* [What you will do]
Below are the entries; give again exactly the lines from the one mentioning "Segment the black" through the one mentioning "Outlines have straight", inclusive.

* [The data]
▼
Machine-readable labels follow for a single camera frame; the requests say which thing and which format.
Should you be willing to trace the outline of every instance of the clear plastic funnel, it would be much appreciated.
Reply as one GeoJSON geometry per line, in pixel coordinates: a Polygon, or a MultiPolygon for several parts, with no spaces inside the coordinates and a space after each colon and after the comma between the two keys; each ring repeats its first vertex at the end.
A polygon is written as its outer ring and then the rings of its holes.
▲
▼
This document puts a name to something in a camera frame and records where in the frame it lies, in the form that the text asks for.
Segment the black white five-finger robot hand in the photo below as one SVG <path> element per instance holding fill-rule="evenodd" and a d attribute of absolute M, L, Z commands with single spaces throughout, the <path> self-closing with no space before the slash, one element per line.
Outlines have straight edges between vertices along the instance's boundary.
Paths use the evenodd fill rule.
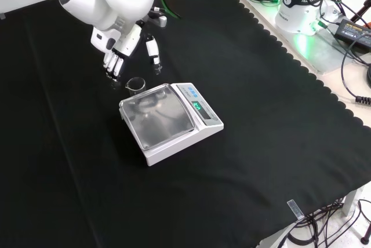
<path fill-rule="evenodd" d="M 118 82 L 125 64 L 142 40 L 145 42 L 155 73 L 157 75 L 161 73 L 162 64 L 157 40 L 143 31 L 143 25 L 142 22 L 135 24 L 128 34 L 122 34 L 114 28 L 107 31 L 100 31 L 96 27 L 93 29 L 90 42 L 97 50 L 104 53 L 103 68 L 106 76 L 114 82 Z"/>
▲
* [Finished task]
Segment the black white five-finger robot hand in the photo below as one SVG <path> element per instance holding fill-rule="evenodd" and a d attribute of absolute M, L, Z commands with single spaces throughout, the <path> self-closing with no space before the slash, one element per line.
Outlines have straight edges between vertices along the instance's boundary.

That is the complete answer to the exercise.